Last year, a survey by Defra (Department of Environment, Food and Rural Affairs) resulted in a huge 94.5% support for a ban.

This month, ADI released the results of its independent online poll carried out by YouGov, which asked impartial participants aged over 18 to what extent they would support or oppose a ban on the use of wild animals in circuses. A massive 72% of the public backed a ban with only 8% against – almost 3 out 4 members of the public want a ban.

Last week a national newspaper released the findings of their independent poll carried out by ComRes earlier this month which reaffirmed that an overwhelming majority of 71% of the public backed a ban.

The releases of these polls couldn’t have come at a worse time for the circus industry, as ADI’s shocking undercover footage revealing the terrible suffering of Anne, the UK’s last circus elephant was broadcasted around the world in March. Many believed Anne would be the last elephant people would see chained and beaten in a British circus, but her plight which captured the public’s heart appears to have meant nothing to David Cameron.

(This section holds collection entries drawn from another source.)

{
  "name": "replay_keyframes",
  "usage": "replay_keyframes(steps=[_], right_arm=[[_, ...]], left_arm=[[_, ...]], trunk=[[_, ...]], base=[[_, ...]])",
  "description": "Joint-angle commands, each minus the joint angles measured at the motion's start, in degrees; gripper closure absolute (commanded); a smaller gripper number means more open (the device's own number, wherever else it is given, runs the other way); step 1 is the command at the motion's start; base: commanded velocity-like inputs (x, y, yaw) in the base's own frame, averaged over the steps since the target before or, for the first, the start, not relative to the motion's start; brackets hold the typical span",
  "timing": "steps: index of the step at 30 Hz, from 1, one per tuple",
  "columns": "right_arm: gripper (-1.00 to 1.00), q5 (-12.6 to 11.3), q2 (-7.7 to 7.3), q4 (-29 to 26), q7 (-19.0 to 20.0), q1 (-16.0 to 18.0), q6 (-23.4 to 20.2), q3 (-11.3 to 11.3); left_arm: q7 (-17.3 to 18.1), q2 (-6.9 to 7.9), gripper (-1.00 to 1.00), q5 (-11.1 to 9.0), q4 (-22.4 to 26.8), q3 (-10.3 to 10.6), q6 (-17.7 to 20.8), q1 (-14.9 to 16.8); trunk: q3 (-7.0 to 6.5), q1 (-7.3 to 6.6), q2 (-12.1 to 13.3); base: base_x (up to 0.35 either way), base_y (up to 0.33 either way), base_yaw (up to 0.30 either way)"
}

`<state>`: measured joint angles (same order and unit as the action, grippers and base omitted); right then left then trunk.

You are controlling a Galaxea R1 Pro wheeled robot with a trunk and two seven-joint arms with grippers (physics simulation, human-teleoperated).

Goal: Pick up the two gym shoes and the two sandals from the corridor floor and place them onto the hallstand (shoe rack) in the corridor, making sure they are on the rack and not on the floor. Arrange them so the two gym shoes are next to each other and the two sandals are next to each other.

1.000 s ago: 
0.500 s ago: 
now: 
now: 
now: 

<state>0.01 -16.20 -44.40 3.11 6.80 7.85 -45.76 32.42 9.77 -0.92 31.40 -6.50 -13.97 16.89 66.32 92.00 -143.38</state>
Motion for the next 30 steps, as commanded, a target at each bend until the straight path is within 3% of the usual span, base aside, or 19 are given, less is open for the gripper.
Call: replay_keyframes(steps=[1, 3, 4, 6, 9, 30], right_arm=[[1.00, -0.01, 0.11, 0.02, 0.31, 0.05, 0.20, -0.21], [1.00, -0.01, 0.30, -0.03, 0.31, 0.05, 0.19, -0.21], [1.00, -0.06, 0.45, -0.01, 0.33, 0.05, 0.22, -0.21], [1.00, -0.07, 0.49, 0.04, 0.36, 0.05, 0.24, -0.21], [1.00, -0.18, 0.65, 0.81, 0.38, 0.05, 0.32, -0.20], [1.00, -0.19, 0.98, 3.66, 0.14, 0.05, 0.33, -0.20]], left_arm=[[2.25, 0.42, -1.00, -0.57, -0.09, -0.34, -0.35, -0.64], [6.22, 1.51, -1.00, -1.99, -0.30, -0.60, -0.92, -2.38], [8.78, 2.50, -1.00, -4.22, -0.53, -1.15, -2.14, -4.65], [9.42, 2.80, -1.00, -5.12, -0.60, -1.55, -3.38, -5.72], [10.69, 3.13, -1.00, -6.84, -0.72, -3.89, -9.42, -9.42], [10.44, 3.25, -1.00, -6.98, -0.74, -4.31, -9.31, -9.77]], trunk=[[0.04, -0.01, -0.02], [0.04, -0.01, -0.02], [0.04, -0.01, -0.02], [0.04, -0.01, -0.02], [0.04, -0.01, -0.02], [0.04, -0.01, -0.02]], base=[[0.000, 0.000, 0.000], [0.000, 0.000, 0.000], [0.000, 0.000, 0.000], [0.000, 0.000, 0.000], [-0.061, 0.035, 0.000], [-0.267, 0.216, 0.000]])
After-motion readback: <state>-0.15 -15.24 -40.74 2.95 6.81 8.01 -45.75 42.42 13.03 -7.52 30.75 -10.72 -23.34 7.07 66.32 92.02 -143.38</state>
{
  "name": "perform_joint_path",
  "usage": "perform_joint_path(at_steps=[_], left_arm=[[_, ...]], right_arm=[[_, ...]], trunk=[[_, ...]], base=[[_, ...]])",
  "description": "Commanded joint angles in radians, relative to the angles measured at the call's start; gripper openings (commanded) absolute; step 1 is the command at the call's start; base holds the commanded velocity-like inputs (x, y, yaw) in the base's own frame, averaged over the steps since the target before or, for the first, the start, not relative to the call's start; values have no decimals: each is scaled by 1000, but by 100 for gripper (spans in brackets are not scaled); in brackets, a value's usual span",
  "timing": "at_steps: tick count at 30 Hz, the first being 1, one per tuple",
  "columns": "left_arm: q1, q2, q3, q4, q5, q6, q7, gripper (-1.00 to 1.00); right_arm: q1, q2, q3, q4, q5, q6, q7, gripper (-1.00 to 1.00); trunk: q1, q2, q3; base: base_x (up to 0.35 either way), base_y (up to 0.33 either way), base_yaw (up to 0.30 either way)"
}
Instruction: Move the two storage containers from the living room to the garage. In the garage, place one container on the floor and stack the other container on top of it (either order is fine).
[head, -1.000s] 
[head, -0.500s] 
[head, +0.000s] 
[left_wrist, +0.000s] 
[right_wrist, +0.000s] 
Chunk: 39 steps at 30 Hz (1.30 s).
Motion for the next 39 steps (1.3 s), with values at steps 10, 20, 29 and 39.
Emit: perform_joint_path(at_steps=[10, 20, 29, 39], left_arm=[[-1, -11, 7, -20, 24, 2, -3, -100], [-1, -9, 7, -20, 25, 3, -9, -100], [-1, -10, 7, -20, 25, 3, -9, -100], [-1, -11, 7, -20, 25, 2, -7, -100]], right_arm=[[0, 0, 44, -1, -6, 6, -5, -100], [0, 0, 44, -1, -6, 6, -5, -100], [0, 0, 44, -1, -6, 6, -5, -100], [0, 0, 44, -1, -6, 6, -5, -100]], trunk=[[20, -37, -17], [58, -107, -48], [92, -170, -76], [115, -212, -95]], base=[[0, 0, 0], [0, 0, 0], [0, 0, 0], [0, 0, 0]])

Politically there was cross party support with 196 MPs from all parties having signed EDM 403 calling for a ban, making this the 9th most signed EDM in Parliament out of 1790 motions tabled. A recent Dods poll by ADI also found overwhelming support for a ban on wild animal acts in the House of Commons with 63% of MPs in favour and 14% against. So as well as ignoring those who voted them into power, they have isolated themselves from their peers.

National measures to prohibit or limit the use of animals in circuses have already been adopted in Bolivia, Austria, Belgium, Czech Republic, Denmark, Estonia, Finland, Hungary, Luxembourg, Poland, Portugal, Slovakia, Sweden, Singapore, Costa Rica, India and Israel and similar laws are being discussed in Brazil, Chile, Norway, Peru and Greece.